## What you should do
From the line below that contains "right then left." to the line that contains "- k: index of", repeat every line exactly, both ends included, and nothing else.

## Listed records
[Start of Attachment]
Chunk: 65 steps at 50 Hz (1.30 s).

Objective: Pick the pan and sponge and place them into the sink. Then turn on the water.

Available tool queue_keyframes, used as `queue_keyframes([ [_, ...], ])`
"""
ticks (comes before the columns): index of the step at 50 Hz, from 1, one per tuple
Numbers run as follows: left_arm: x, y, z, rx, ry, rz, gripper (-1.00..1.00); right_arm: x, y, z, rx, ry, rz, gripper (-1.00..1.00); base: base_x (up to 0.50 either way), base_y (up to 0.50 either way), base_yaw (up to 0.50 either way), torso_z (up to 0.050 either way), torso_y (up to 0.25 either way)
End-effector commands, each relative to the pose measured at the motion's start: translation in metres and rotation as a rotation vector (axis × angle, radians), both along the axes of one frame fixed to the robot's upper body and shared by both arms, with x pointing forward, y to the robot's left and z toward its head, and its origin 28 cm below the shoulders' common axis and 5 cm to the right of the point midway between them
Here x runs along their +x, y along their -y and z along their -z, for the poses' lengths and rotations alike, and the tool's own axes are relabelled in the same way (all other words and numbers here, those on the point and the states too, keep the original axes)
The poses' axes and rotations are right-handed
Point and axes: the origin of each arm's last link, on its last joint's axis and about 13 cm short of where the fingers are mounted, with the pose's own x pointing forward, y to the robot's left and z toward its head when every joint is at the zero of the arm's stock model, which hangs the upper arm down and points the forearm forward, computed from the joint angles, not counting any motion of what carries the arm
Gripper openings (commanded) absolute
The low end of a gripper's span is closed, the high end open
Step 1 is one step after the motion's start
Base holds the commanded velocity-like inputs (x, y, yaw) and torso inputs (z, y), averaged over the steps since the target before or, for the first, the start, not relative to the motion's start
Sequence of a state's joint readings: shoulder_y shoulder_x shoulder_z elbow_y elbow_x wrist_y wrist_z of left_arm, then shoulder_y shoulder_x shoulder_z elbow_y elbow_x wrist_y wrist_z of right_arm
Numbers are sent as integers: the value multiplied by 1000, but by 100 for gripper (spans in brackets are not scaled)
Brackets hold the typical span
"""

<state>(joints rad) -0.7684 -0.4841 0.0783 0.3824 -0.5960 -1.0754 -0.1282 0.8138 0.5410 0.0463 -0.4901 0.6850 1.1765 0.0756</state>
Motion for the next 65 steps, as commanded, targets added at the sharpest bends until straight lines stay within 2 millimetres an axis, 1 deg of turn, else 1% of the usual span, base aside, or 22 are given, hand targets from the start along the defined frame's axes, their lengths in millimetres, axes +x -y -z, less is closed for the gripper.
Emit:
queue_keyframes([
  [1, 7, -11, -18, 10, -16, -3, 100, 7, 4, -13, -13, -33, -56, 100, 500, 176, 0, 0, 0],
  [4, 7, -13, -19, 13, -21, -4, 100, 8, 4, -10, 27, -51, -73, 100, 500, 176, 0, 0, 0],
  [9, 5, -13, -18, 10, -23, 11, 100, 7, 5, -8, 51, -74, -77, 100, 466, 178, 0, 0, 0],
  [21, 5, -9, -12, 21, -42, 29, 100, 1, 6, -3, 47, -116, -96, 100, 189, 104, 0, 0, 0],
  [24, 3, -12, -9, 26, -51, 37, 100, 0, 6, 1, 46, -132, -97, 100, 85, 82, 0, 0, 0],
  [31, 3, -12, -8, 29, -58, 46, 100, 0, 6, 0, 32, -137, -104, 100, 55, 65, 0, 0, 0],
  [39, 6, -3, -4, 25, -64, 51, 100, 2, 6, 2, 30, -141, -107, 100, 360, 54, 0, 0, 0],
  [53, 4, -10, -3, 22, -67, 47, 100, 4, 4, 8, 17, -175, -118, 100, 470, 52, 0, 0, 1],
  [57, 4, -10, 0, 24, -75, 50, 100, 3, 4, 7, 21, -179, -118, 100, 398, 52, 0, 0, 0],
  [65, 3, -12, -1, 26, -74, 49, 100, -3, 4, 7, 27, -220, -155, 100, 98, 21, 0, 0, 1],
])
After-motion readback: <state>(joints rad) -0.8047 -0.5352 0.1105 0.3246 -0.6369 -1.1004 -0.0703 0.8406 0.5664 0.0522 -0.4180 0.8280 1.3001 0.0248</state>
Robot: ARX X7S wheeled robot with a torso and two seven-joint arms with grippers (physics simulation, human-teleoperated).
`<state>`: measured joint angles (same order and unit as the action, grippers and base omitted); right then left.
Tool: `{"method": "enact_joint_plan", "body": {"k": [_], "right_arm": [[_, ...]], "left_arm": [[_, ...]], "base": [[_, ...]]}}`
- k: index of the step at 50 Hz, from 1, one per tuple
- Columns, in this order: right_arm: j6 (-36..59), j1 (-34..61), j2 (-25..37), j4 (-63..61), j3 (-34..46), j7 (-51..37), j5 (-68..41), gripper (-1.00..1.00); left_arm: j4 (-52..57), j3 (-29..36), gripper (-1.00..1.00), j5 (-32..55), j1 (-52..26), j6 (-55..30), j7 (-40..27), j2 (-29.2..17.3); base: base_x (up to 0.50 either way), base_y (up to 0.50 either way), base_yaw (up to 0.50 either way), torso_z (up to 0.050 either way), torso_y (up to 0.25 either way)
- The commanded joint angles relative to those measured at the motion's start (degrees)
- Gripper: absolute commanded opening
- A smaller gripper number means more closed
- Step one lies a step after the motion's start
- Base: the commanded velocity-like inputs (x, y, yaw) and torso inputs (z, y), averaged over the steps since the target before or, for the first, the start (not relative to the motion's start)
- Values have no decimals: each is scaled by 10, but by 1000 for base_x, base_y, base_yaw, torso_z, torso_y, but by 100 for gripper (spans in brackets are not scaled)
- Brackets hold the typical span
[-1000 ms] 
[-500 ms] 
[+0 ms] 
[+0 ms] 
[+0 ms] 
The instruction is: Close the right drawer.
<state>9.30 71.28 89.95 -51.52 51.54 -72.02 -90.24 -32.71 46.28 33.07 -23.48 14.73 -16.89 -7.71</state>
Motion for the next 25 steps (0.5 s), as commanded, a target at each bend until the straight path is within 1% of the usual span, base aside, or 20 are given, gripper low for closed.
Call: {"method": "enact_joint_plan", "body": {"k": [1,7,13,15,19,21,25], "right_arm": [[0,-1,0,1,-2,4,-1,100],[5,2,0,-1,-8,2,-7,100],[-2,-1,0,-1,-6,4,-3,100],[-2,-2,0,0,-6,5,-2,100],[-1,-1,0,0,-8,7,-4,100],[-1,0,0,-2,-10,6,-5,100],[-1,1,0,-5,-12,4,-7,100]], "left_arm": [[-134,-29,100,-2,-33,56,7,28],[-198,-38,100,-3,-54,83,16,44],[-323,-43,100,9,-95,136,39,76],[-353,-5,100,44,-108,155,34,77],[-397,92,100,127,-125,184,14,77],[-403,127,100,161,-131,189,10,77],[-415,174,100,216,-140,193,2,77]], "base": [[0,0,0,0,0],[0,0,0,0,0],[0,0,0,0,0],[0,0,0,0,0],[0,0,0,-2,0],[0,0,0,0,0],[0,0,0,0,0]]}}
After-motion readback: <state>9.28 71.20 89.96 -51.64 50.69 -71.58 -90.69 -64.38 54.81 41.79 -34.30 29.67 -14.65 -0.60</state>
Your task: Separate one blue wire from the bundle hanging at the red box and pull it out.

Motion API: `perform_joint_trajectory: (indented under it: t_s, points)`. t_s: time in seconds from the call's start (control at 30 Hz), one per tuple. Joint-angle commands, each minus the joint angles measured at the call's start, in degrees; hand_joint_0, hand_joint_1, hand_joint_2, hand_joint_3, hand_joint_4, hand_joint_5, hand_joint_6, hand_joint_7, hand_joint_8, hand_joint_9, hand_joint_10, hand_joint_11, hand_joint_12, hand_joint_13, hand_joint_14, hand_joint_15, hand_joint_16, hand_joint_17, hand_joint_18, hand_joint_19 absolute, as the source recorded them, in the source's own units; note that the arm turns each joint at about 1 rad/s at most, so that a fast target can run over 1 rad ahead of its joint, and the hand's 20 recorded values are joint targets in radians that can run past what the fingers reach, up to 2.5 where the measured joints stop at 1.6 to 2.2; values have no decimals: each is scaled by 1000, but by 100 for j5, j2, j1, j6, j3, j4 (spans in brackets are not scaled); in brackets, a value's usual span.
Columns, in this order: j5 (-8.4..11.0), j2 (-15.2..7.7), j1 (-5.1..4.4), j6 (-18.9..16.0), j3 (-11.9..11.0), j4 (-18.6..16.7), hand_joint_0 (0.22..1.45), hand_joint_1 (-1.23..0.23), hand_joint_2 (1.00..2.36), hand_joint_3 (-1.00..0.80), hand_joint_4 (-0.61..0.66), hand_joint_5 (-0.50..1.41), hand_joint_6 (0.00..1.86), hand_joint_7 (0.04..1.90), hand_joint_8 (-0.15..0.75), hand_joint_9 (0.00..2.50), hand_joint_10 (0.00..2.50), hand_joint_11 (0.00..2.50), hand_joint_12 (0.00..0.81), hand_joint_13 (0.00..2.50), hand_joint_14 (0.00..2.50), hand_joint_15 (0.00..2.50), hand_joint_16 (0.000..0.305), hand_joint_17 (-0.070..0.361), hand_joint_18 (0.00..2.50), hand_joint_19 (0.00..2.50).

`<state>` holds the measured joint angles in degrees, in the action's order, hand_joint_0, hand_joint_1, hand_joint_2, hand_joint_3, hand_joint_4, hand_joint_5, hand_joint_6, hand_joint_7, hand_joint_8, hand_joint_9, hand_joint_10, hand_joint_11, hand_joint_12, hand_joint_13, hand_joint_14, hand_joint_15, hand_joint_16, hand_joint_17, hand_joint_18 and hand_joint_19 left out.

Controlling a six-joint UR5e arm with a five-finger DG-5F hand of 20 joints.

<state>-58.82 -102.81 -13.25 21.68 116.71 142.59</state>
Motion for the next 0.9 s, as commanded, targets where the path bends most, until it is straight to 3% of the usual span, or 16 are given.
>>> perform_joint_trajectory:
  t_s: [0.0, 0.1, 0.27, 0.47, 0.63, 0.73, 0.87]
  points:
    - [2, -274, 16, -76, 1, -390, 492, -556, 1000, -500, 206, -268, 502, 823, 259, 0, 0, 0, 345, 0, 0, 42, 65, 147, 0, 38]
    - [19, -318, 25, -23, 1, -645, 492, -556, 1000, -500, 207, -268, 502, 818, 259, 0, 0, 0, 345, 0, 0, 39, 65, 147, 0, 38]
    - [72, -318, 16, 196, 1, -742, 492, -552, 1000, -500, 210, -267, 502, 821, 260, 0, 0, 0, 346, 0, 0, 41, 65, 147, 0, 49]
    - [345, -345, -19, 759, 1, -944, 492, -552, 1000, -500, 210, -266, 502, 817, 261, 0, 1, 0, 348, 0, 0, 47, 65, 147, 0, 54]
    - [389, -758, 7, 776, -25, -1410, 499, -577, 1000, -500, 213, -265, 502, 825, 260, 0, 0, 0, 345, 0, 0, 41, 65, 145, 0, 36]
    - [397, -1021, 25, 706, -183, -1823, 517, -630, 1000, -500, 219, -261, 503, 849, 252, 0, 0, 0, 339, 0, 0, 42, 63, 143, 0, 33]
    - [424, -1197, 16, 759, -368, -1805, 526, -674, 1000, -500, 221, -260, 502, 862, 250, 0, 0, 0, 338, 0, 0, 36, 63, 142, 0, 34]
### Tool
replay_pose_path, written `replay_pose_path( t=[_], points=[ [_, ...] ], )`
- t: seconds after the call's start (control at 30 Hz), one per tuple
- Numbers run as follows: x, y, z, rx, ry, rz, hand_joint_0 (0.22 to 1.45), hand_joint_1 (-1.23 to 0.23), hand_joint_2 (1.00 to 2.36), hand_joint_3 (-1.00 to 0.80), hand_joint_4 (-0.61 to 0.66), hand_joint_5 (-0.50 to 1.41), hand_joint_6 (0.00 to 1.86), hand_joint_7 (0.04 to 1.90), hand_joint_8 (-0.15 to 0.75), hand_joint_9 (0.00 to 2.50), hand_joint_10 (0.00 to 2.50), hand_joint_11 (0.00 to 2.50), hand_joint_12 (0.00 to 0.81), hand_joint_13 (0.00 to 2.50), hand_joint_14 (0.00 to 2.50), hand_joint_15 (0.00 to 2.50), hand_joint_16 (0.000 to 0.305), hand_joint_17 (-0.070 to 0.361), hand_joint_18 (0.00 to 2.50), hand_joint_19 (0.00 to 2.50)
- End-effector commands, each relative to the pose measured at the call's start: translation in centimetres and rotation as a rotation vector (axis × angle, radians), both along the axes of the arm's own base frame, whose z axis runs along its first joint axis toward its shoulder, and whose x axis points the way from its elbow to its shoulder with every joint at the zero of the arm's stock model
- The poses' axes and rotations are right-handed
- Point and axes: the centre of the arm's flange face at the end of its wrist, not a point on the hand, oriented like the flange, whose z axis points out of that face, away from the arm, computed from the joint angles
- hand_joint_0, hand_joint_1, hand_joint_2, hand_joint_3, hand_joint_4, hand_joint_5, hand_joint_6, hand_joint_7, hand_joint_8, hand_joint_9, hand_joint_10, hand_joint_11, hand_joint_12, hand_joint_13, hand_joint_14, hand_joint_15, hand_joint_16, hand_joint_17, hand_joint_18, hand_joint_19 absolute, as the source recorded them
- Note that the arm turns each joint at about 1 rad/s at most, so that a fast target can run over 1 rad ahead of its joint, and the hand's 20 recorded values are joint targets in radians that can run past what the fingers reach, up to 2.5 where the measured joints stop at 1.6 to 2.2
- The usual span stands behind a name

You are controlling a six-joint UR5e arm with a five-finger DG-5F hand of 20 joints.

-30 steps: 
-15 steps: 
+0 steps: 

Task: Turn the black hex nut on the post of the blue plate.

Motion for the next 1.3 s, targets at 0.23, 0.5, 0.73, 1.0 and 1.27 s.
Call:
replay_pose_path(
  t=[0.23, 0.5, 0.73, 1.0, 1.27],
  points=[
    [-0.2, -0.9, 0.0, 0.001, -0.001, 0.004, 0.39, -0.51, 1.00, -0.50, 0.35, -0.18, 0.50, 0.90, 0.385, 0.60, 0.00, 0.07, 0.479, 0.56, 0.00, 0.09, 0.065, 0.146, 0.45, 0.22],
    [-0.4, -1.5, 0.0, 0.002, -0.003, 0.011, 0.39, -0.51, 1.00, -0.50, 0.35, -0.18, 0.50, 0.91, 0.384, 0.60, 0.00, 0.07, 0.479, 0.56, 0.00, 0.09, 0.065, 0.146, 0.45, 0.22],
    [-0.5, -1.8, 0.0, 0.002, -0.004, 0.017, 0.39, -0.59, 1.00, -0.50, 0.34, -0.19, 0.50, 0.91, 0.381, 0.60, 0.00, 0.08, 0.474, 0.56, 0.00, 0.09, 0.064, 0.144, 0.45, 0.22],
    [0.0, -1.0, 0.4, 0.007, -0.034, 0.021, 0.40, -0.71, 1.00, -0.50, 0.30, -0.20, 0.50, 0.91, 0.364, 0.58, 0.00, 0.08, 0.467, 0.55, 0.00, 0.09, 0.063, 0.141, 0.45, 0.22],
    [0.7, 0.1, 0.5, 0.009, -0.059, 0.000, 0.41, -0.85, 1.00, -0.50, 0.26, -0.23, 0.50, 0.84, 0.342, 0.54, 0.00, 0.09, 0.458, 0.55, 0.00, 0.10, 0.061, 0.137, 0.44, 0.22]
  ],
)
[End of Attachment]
## Response to this exercise
`<state>`: measured joint angles (same order and unit as the action, grippers and base omitted); right then left.
Tool: `{"method": "enact_joint_plan", "body": {"k": [_], "right_arm": [[_, ...]], "left_arm": [[_, ...]], "base": [[_, ...]]}}`
- k: index of the step at 50 Hz, from 1, one per tuple

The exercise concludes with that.